On Thursday, Ohio-based regional lender Huntington Bancshares (HBAN 0.23%) reported earnings for the three- and 12-month periods ended Dec. 31. Shares in the bank finished the day up by more than 4% after analysts and investors were impressed with the results.

Huntington comes through for investors
For the quarter, Huntington earned $0.19 per share. This was flat compared to the third quarter, but 36% higher than the same three-month period in 2011. For the year, the bank earned $0.71 per share, a 20% year-over-year increase.

Perhaps most impressive was Huntington's ability to expand its net interest margin by three basis points since the end of the third quarter. A number of the regional lender's competitors have struggled in this regard. Last week, Wells Fargo (WFC 2.73%), the nation's fourth largest bank by assets and largest mortgage lender, reported a 10-basis-point sequential decrease in its NIM, and earlier this week, US Bancorp (USB -0.20%), the nation's largest regional bank, posted a four-basis-point sequential decline. Despite posting record earnings, both institutions suffered as the yield on their earning assets came down following the Federal Reserve's third round of quantitative easing.

Huntington also notched massive gains in terms of credit quality. For the year, its nonaccrual loans dropped by 25% and now stand at 1% of total loans and leases. Additionally, its net charge-off ratio dropped to 0.69%, down from 0.82% in the second quarter -- the third-quarter figure included a relatively large exogenous bump related to new regulatory guidance.

The bank's performance in this regard is worth noting. Like Bank of America (BAC 1.53%), which continues to work through its toxic liabilities associated with the disastrous Countrywide Financial acquisition, Huntington too had a similar, though smaller, imprudent acquisition. Yet, unlike B of A, Huntington has moved on, bringing its credit metrics back to near-normalized levels, while B of A remains mired in the mistakes of former CEO Ken Lewis.

The difference in these banks' fortunes was on display on Thursday, as both banks reported before the bell. Shares of B of A took a beating, falling more than 4%, after it reported a paltry $732 million in quarterly net income due to billions of dollars in charge offs. Alternatively, as I noted at the outset, Huntington's shares shot up by roughly the same degree following its announcement.

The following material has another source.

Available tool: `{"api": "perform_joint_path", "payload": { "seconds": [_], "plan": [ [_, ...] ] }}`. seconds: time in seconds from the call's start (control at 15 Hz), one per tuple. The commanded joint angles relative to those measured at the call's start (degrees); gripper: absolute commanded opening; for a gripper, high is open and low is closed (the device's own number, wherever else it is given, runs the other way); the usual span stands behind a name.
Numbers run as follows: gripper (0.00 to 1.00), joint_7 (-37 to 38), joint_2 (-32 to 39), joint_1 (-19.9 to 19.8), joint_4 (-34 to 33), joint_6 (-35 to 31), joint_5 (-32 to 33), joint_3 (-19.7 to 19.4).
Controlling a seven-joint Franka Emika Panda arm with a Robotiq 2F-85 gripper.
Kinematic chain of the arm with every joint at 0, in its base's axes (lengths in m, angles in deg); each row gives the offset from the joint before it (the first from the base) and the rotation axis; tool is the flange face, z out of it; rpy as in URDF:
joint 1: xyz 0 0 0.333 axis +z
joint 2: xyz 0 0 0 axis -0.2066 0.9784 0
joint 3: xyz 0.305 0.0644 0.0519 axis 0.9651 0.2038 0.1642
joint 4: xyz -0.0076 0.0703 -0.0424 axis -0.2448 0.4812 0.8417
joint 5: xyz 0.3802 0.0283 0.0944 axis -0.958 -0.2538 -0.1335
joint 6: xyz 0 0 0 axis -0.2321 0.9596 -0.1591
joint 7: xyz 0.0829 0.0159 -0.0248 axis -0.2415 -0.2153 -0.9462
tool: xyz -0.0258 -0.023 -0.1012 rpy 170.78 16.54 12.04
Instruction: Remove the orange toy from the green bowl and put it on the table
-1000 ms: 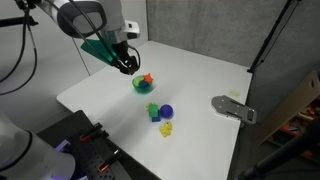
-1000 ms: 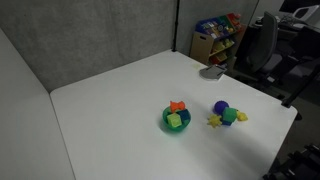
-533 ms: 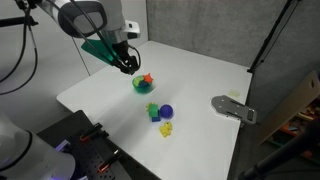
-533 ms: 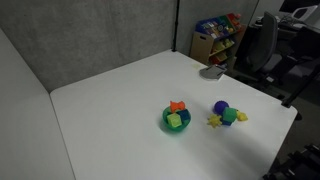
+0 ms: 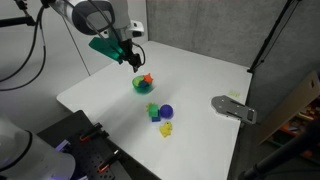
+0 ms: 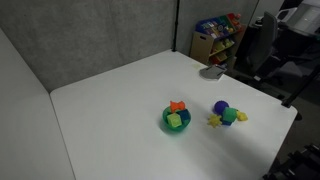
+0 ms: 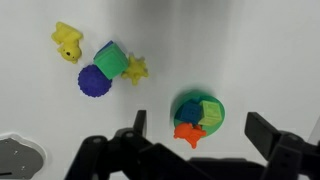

Indeed, the only downbeat aspect of Huntington's earnings release concerned the bank's impression on the events in Washington. According to CEO Stephen Steinour: "We expect to continue seeing the strong growth of the Midwest economy relative to the broader United States. However, business sentiment continues to be negatively influenced by the uncertainty in Washington and its direct impact on the U.S. economy."

Huntington's biggest opportunity
In our premium research report on Huntington, I identified growth as the bank's biggest opportunity. I noted that the "post-financial-crisis world has been one of feast or famine in the banking industry. While less adroitly managed lenders ... have retreated to lick their wounds ... others have jumped on this once-in-a-generation opportunity to fill the void left behind. In the regional banking sector in particular, perhaps none is better positioned to exploit these dynamics than Huntington."

Suffice it to say, Huntington's performance last quarter and throughout 2012 didn't disappoint. All around, from loans and deposits to earnings and capital, growth was Huntington's overarching theme over the last 12 months. And, not surprisingly, its share price responded in kind, returning an enviable 24% since the beginning of 2012. The only question now is: How much higher can Huntington fly?